A carta que lhe escrevi precisamente dez minutos antes de tirarem o
correio deste café donde lhe escrevo foi para mim uma tortura por não ter tempo
de me explicar como convinha e ser obrigado a uma secura e brevidade falsas mas
de todo o modo preferível a não lhe escrever ou a dar-lhe razões confusas ou
truncadas. (Mas só a sua atitude de compreensão fraternal me ajudar a sair da
má-consciência dessa carta!)
Foi realmente descuido não lhe ter enviado os livros em fins de
Outubro. Depois. Dá-se o inexplicável… pois sabendo eu que V. partia no dia 25
só lhe mando os livros no dia 24 quando havia o perigo de V. não os receber por
já ter embarcado. Mas o «inexplicável» foi isto: como tinha bastante
dificuldade em arranjar os cinco ou seis escudos para lhe enviar os livros
registados (note-se que supunha ser muito mais e não sabia se teria a coragem
de tromper les CTT, pelo perigo
eventual que podia correr se houvesse uma revista, declarando que eram livros,
em língua portuguesa, pois, como V. sabe os estrangeiros pagam muito mais) fui
adiando até ao dia 23, dia limite em que tentei obter o dinheiro e não o
consegui, indo como qualquer criança meter-me na cama, maldizendo-me por me
suceder uma coisa tão« inexplicável» como esta, e sofrendo já um frio terrível
dos mal-entendidos e reputações ofendidas ou simplesmente confirmadas malgré
tout – por outras palavras, sofrendo que
V. justamente me depreciasse quando eu desejaria que V. tivesse por mim
consideração e estima em troca do alto apreço em que sempre o tive, mesmo antes
de o conhecer.
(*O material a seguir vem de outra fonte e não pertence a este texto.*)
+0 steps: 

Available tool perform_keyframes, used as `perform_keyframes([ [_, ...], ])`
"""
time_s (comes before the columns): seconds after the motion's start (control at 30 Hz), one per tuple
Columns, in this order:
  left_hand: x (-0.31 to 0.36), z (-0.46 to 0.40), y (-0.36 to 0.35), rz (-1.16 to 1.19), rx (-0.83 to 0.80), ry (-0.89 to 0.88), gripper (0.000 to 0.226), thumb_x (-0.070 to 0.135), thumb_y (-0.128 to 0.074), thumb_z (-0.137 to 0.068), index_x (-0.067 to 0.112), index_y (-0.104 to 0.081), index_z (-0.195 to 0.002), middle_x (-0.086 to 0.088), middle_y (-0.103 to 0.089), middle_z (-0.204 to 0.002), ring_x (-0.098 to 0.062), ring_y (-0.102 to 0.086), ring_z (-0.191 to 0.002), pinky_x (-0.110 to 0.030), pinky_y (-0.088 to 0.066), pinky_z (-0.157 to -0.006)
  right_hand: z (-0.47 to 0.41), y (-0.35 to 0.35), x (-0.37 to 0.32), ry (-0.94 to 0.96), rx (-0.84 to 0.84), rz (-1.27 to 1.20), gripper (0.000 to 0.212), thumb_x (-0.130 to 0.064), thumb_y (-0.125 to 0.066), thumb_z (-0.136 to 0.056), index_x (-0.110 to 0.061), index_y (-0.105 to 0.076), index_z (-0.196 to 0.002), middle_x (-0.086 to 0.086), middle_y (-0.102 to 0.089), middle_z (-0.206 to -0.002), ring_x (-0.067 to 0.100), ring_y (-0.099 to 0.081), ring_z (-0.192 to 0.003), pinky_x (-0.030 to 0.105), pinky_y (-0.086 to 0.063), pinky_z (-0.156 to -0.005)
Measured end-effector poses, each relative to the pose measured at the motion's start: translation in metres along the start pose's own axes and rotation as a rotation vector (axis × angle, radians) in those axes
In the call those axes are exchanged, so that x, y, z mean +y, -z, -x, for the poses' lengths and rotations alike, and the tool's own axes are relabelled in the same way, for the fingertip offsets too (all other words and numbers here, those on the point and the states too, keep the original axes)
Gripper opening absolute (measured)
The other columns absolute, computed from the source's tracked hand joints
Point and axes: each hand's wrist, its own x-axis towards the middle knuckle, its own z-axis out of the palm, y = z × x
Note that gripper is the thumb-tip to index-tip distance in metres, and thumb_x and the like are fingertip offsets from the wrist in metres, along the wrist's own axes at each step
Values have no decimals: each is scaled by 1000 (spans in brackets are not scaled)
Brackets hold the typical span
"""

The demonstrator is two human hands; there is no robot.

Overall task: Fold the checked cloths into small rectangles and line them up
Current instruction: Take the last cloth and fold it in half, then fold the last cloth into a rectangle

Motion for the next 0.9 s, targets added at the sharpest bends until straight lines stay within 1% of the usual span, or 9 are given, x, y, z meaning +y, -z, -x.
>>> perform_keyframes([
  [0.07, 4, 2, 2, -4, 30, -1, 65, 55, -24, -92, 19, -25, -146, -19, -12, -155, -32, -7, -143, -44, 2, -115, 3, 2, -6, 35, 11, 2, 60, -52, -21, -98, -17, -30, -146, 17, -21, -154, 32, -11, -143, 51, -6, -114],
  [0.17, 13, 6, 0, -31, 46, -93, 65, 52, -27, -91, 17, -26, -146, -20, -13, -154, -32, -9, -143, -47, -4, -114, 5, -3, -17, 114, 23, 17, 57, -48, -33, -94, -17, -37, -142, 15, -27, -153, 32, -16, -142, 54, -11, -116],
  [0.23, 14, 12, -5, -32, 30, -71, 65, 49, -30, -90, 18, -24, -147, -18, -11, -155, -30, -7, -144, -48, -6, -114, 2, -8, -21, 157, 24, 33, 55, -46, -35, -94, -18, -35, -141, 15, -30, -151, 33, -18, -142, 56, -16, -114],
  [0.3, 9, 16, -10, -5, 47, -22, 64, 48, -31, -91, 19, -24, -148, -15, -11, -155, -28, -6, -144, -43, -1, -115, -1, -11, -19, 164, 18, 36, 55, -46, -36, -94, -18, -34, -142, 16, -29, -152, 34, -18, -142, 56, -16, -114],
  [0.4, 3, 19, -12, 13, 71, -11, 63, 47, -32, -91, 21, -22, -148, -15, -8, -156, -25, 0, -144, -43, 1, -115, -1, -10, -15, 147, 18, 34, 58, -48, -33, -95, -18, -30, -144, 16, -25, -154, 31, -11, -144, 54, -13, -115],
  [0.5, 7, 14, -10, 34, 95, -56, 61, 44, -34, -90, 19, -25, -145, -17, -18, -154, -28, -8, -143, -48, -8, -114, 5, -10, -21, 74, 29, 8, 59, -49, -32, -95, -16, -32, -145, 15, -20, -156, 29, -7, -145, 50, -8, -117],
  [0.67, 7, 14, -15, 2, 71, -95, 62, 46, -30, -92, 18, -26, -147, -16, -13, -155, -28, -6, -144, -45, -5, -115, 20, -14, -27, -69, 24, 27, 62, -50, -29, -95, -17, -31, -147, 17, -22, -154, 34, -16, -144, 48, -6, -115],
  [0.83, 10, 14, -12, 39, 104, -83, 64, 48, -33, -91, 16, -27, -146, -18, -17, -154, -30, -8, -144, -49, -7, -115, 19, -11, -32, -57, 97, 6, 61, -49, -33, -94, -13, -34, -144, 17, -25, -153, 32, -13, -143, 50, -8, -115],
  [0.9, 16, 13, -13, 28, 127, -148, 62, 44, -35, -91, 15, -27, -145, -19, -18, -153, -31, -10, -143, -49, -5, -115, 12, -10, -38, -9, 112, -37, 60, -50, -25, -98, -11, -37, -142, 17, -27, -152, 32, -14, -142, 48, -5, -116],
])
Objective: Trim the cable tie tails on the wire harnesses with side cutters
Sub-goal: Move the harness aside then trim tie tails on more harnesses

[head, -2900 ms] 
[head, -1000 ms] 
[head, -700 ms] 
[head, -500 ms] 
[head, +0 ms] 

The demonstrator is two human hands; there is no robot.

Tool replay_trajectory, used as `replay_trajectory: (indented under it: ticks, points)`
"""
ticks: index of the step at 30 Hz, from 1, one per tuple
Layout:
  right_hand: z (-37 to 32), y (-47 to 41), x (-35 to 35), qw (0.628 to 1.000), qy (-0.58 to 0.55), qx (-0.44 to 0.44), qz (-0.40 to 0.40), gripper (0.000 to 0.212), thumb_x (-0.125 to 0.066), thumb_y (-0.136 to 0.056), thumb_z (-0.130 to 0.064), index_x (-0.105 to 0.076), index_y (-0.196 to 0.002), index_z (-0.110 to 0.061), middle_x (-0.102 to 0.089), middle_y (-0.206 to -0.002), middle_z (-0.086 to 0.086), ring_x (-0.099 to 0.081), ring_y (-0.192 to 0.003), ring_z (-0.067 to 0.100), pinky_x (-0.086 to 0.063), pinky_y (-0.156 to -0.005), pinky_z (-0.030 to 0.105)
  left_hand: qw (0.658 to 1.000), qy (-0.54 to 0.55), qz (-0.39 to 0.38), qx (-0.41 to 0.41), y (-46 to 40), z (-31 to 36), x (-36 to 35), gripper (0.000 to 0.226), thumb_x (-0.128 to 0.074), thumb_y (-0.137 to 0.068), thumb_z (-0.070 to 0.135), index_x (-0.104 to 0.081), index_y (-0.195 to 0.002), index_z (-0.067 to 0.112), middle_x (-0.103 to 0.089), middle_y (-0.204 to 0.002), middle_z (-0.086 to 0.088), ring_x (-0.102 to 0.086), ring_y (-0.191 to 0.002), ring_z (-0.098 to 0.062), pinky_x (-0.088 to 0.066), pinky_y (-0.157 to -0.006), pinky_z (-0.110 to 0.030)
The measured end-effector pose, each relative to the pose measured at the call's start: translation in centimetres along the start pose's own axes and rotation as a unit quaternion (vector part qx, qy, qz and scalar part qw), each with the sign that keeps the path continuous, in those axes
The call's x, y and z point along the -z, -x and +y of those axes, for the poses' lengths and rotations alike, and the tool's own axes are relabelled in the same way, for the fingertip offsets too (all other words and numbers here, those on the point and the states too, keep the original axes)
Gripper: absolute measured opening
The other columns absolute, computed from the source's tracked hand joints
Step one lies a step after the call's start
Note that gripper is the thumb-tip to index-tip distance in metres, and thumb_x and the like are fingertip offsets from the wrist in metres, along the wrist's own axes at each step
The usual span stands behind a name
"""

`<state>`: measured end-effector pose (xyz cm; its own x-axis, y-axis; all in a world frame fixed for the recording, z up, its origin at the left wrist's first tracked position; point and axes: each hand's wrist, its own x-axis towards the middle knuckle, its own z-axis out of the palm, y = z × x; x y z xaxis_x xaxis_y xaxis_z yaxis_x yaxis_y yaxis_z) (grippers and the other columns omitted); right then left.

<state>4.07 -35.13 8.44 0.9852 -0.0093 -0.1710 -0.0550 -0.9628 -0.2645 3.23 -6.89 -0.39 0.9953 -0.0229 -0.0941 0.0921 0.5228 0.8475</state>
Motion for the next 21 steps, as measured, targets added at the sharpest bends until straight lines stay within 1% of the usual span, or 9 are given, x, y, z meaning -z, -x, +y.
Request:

No dia 24, ainda havia uma esperança de obter o dinheiro e
talvez os livros chegassem antes de V. embarcar. Quando já desesperava, alguém
veio oferecer a minha mãe 20$00 que deviam ser entregues a meu pai como oferta
do dia do seu aniversário que transcorrera dois ou três dias antes e que não
foram entregues na devida altura simplesmente porque o ofertante não se
encontrava em Faro. Este recomendara insistentemente a minha mãe que os
entregasse a meu pai, mas claro… foi providencial!
Certamente que leram
bem sobre as dificuldades económicas de António Ramos Rosa.
E mais à frente, escreve:
E agora, ouso, permito-me pedir-lhe um favor mais. Não li a sua Coroa
da Terra, o único livro seu que não conheço. Não estou pensando que V. mo ofereça,
embora saiba que de boa vontade o fará se puder: queria tão só que mo
emprestasse, na certeza de que o devolverei quando quiser.